What happened to the Philistines after David? Although their military superiority was shattered, and their distinctive material culture disappeared from the archaeological record soon afterwards, the Philistine people and culture did not vanish. They are referred to in the Assyrian Annals and the Books of Kings and Chronicles as well as by the later Biblical prophets. There is also literary and numismatic evidence that their descendants continued to perpetuate some native Philistine traditions right into the Roman and Byzantine periods.

The Assyrian Annals are the official historical records of the Assyrian kings written in cuneiform script on clay and stone. They date from c. 900–600 B.C. Mentioned in the Annals are several major Philistine cities. The Annals also refer to payments made by Philistine cities to the Assyrian kings.

In the Biblical sources we read of continued tension between the Philistines and Israel and Judah.

“Some of the Philistines brought Jehoshaphat [King of Judah, 871–849 B.C.] presents and silver for tribute.”

(2 Chronicles 17:11)

“And the Lord stirred up against Jehoram [King of Judah, 849–841 B.C.] the anger of the Philistines … and they came up against Judah and invaded it.”

(2 Chronicles 21:16, 17)

“He [Hezekiah, King of Judah, 715–687 B.C.] smote the Philistines as far as Gaza and its territory, from watchtower to fortified city.”

(2 Kings 18:8)

“He [Uzziah, king of Judah, 780–741 B.C.] went out and made war against the Philistines, and broke down the wall of Gath and the wall of Jabneh and the wall of Ashdod; and he built cities in the territory of Ashdod and elsewhere among the Philistines.”

(2 Chronicles 26:6)

“And the Philistines had made raids on the cities in the Shephelah and the Negev of Judah.”

(2 Chronicles 28:18)

References to Philistines in the books of the late prophets Amos and Isaiah indicates that even at that time the Philistines had an independent existence.

“Thus says the Lord: For three transgressions of Gaza, and for four, I will not revoke the punishment, because they carried into exile a whole people to deliver them up to Edom. So I will send a fire upon the wall of Gaza, and it shall devour her strongholds. I will cut off the inhabitants from Ashdod, and him that holds the scepter from Ashkelon; I will turn my hand against Ekron; and the remnant of the Philistines shall perish, Says the Lord God.”

(Amos 1:6–8)

“The Syrians on the east and the Philistines on the west devour Israel with open mouth.”

(Isaiah 9:12)

An administrative tablet found at Babylon, dating from the reign of Nebuchadnezzer II (early sixth century B.C.), speaks about the Kings of Ashdod and Gaza as well as the inhabitants of Ashkelon.

Subsequently, in the fifth century B.C., the Greek historian Herodotus (2.157) describes the capture of the city of Azotus (Ashdod) after a 29 year siege by an Egyptian king, Psammitichus.
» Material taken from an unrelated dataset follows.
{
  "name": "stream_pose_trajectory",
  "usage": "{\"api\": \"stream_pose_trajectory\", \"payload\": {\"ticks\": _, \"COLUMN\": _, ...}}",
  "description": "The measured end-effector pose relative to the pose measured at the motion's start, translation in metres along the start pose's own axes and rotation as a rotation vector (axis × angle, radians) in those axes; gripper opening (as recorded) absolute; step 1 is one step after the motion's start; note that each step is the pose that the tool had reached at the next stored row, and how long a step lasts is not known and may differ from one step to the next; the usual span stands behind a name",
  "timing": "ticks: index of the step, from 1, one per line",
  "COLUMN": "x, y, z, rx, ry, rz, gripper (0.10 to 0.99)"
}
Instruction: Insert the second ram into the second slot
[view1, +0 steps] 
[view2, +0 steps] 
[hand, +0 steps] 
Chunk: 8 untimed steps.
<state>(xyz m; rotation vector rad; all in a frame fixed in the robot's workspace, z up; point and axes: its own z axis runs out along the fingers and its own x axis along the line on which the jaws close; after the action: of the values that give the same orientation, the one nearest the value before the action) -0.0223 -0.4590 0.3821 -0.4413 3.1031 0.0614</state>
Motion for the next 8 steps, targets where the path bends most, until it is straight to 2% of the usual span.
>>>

Moreover, Judah the Maccabee (second century B.C.) destroyed the pagan temples at Azotus (1 Maccabees 5:68).

At Gaza in the Roman period there was a temple and local cult of a god called Mama. The coins of Gaza minted under the Roman Emperors show both this deity and a figure labelled MEINO—apparently referring to Minos the ancient ruler of Crete. Gaza also bore the epithet MINOA, like other cities in the Mediterranean which tradition connected with Minos of Crete. The tradition of Caphtor/Crete as the homeland of the Philistines was, therefore, still perpetuated in Gaza some 1,500 years after their settlement in Canaan.